Ranchi: State-run schools in Jharkhand will impart Hindi and Mathematics lessons to students between class one and three in their tribal mother tongue, a state official said on Monday, aiming to curb a high dropout rate in primary classes.

Tribals constitute nearly 26% of the state’s 3.29-crore population but lags way behind in literacy parameters, recent surveys have showed. 4.3% of 6 to 14-year-old children are out of school.

Lack of education and economic backwardness also make the tribals – the state has 32 groups — the prime targets of Maoist outfits which lure young boys and girls to join their ranks.

State school education and literacy secretary Aradhna Patnaik said that move of teaching in tribal languages was expected to bridge the communication gap between students and teachers, which in turn is likely to bring down the drop-out rate Hindustan Times reported.

She said the education department has translated textbooks on the two subjects in Ho, Santhali, Mundari, Kudukh and Kharia languages for students of classes 1 to 3. The books will be used from the next academic session in 2016-17.

The project will be initially introduced in government schools where students have the same mother tongue and eventually in all the 45,680 schools across the tribal state.

Later on, schools where students from different tribes study will have separate classes for students of separate tribes.

The books will also have examples the students can relate to.

“Instead of using pencils or balls as examples in mathematics, the books would be using sticks, marbles etc. to which the rural children can relate,” said Patnaik.

The initiative comes as an effort to combat the poor academic knowledge of students in the rural government schools.

The latest Annual Status of Education Report (ASER), 2014, had recently highlighted that 55.7% class 1 students in rural Jharkhand cannot recognise letters of the English alphabet, while 53.7% students of the same class cannot recognise single-digit numbers.

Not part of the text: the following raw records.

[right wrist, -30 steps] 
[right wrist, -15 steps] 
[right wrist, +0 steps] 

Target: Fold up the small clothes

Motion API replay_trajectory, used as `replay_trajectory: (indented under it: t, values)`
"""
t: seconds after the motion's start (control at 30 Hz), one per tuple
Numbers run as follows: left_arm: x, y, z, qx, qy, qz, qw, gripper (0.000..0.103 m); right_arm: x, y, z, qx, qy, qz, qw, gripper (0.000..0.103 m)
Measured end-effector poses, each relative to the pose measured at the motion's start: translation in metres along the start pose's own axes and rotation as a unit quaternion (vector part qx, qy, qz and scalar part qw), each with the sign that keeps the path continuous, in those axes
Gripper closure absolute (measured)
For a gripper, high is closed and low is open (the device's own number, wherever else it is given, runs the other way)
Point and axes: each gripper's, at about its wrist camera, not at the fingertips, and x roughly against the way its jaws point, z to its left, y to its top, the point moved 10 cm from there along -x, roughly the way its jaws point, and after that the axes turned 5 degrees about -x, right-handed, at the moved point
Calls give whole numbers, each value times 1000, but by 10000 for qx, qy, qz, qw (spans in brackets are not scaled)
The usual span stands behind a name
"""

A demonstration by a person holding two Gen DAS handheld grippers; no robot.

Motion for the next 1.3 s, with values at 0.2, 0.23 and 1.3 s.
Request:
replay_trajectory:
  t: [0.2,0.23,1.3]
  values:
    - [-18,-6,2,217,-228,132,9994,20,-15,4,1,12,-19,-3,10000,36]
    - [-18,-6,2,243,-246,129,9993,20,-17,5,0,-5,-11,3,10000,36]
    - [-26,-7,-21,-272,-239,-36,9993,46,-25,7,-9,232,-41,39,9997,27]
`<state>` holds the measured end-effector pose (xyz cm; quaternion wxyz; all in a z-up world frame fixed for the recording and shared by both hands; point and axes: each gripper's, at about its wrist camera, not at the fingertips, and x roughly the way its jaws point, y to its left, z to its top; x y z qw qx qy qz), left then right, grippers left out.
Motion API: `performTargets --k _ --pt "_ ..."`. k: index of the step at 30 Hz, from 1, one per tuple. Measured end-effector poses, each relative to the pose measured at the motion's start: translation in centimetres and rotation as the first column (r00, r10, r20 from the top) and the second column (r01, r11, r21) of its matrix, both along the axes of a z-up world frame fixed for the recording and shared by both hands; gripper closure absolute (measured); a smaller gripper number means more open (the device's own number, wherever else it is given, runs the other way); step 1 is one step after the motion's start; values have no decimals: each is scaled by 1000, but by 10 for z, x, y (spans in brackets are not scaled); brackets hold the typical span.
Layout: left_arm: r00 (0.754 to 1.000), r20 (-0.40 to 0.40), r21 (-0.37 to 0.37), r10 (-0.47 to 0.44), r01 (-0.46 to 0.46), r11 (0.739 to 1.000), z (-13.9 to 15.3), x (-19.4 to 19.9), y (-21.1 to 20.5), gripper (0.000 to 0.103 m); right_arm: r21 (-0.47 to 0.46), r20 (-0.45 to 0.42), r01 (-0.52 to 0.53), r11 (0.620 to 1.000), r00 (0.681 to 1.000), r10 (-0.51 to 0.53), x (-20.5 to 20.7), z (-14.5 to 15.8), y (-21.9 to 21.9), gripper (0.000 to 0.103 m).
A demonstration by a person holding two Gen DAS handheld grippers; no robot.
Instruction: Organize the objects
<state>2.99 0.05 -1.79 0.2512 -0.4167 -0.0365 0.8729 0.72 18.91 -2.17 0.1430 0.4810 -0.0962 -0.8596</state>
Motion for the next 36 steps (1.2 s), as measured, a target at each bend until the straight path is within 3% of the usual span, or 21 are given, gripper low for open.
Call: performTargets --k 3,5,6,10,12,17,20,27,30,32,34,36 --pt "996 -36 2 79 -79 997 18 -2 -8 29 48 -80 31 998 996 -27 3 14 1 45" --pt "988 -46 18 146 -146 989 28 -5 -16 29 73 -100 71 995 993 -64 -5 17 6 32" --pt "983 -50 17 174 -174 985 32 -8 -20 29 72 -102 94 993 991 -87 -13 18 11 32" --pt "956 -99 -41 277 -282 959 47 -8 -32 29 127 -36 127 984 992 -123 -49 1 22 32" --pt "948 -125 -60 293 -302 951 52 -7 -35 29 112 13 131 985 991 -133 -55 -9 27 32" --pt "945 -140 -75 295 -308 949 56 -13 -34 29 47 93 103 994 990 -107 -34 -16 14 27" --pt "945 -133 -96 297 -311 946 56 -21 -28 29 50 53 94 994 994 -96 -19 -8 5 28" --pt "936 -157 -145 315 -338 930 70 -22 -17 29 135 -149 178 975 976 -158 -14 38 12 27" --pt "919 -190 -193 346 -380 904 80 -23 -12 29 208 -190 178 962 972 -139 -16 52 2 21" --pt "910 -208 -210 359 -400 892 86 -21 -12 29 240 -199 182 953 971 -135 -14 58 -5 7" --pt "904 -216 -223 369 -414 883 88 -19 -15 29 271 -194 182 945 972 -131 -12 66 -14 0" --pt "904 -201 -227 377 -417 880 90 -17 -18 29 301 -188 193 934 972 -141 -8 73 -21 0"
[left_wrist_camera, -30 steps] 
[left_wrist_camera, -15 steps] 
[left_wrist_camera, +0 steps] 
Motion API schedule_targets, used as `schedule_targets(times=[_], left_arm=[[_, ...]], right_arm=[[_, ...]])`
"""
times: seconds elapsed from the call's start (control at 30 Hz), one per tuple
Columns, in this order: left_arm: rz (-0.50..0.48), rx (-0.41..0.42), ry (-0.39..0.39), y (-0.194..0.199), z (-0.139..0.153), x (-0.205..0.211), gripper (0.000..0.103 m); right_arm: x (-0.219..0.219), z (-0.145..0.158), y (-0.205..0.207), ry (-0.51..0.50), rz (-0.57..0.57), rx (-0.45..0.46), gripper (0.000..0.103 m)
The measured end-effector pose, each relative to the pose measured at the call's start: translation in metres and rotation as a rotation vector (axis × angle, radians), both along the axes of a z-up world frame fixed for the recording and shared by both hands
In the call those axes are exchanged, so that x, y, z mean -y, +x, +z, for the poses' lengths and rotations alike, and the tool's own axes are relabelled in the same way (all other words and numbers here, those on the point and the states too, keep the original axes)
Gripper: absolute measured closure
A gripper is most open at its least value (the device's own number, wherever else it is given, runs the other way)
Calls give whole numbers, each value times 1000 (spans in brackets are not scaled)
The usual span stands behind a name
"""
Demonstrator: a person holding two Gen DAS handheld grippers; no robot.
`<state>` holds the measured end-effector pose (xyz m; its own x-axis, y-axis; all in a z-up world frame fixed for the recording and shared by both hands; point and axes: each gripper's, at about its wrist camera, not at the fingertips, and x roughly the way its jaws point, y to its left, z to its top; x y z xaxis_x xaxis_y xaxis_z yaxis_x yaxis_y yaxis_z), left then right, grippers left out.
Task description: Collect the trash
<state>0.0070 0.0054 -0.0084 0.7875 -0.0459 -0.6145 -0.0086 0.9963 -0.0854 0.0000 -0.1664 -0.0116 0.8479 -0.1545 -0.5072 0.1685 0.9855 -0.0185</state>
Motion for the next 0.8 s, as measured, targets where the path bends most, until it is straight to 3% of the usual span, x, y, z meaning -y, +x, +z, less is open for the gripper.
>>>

The report further revealed that due to an abysmal situation in the lower classes not all class 8 students could even recognise the letters of English alphabet.

The use of mother tongue or local language in teaching school students has been a topic of debate across the country with some academicians claiming that the process may make the child uncomfortable in using mainstream languages such as Hindi and English and lower his self-confidence due to lack of ability to communicate.

However, in Jharkhand, this new system has been planned in a way that students will not only understand the subjects due to use of local language but also gradually become fluent in the mainstream languages such as Hindi and English, claimed the school education secretary.